Também a Organização das Nações Unidas para Alimentação e Agricultura
(FAO-ONU) vem alertando (24/7) para a necessidade premente de deter o
processo de degradação do solo, que já é de moderado a altamente
preocupante em 33% das terras, onde está um quarto da biodiversidade e
parcela importante da água. No nosso continente a degradação já está
presente em 25% dos solos; desde o século 19, nada menos que 60% do
carbono armazenado nos solos se perdeu, com mudanças no uso da terra,
desmatamento para a agricultura e pecuária e outras atividades.

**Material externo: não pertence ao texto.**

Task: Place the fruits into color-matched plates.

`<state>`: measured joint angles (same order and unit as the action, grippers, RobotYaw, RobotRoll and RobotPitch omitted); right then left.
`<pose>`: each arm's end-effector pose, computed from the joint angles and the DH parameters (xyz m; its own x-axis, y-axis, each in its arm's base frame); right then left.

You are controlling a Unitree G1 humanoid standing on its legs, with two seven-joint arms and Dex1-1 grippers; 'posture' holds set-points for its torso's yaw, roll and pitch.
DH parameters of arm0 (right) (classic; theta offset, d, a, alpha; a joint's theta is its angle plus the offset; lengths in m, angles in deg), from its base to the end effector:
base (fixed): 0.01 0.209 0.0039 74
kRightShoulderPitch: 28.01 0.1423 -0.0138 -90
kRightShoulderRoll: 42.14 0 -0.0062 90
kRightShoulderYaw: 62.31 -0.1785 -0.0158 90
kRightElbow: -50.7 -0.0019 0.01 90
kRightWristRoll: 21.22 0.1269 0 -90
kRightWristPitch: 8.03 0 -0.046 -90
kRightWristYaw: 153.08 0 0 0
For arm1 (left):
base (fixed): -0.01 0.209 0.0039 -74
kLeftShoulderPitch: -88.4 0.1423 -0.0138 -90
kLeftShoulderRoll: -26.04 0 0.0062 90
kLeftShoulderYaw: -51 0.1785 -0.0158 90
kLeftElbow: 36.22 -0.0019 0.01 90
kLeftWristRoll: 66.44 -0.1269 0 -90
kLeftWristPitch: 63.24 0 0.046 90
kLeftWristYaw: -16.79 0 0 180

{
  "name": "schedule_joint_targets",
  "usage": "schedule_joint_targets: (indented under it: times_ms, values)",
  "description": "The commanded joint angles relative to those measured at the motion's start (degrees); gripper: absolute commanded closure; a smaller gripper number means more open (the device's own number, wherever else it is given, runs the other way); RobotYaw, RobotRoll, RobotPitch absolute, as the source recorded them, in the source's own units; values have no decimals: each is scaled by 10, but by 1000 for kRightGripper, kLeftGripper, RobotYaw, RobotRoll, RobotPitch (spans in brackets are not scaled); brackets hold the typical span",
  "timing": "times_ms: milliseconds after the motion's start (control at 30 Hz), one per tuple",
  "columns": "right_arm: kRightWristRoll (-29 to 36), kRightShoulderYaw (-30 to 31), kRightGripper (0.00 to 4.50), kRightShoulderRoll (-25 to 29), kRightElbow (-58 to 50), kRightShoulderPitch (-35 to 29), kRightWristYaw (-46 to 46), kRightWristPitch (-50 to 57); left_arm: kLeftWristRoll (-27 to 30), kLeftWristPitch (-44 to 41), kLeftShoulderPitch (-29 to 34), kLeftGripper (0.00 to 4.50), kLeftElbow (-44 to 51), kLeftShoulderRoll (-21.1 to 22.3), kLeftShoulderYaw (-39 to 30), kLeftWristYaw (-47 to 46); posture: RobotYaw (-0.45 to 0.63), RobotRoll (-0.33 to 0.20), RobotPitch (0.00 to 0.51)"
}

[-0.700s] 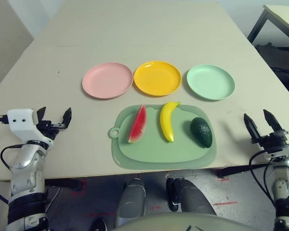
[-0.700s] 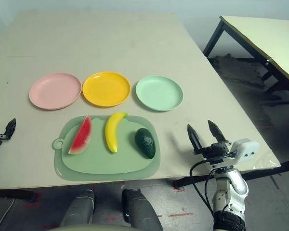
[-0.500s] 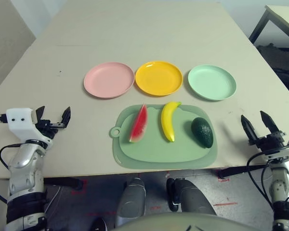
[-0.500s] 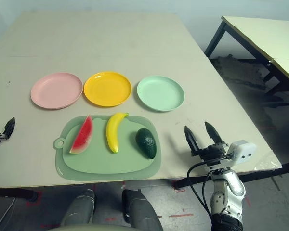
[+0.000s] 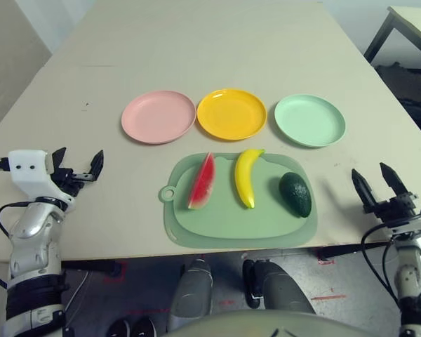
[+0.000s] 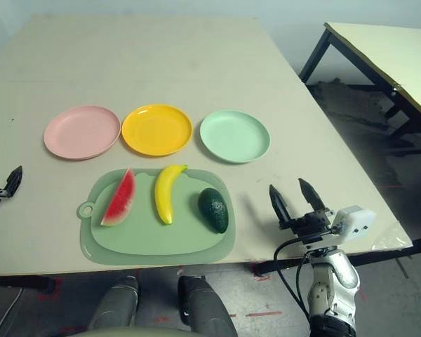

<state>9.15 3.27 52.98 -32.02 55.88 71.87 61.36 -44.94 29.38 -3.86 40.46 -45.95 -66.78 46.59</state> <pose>0.1458 -0.3014 0.0694 0.9092 0.2777 0.3101 -0.2598 0.9606 -0.0984 0.1716 0.3427 0.1060 0.9982 -0.0016 0.0605 -0.0091 0.9842 0.1770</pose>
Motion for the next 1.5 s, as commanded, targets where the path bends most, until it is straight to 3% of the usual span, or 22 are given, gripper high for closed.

No Semiárido brasileiro – “o mais chuvoso do mundo”, segundo João
Suassuna -, 90% da água da água se evapora sem se infiltrar no solo
impermeabilizado. E faz lembrar o então ministro Celso Furtado quando
dizia que a ocupação da faixa litorânea do Nordeste pela cana-de-açúcar
deslocara a maior parte da população para as regiões mais áridas e
impróprias para a agricultura, com água escassa (daí a criação, em
pequena escala, de gado bovino e bodes). Faz lembrar também o escritor
Ariano Suassuna, que ao ser perguntado por este escriba sobre o que
achava dos programas de combate à seca no Nordeste, respondeu de pronto:
“Tentar combater a seca no Nordeste é o mesmo que tentar impedir a neve
na Sibéria”. O correto são programas de convivência, explicou. Como as
cisternas de placa, as barragens subterrâneas – e não com transposição
de água, pode-se acrescentar.
Então, não se avançará sem forte apoio à substituição da lenha na
matriz energética do Semiárido (30% do total). Não se avançará sem
programas federais, estaduais e municipais de combate drástico ao
desmatamento (o desmatamento recente na Amazônia voltou a crescer). Sem
repressão implacável a queimadas ali e no Cerrado, onde no período
janeiro/julho último foram quase 20 mil, segundo o Instituto Nacional de
Pesquisas Espaciais (Inpe). Onde as novas áreas de pastagens respondem
por 46% da área desmatada, segundo o Inpe e Embrapa (Valor, 22/9).
E é preciso partir imediatamente, em todo o país, e mais
especialmente no caso paulista, para fortes programas de redução de
perdas nas redes de distribuição de água. No País, a perda média é de
40%. Mesmo em São Paulo, que as reduziu para pouco mais de 25%, não faz
sentido admitir um futuro muito sombrio se é possível eliminar essa
perda – desde que se impeça a influência das grandes empreiteiras de
obras, que não as querem nas redes, por se tratar de pequenas
intervenções ao longo de toda a cidade, e não de obras milionárias (como
as de transposição ou de captação de água a grandes distâncias).
Numa cidade como São Paulo – já se escreveu tantas vezes neste espaço
– não faz sentido igualmente arrancar os cabelos e, ao mesmo tempo, não
poder usar um litro de água como a dos Rios Tietê e Pinheiros,
altamente poluídos por deposição de esgotos, lixo, sedimentos, etc. Nem
pensar, passivamente, que mais de 30 afluentes do primeiro rio continuam
sepultados sob o asfalto, sem possibilidade de intervenção.
Soluções há. Mas é preciso deixar de lado velhas crenças de que a
natureza, sozinha, tudo fará, e num prazo curto – basta que retornem as
chuvas, esquecendo-se as situações mencionadas neste artigo e outras. O
Brasil tem jeito. Mas é preciso querer buscar caminhos adequados – que
precisam ser o foco das discussões no segundo turno da votação.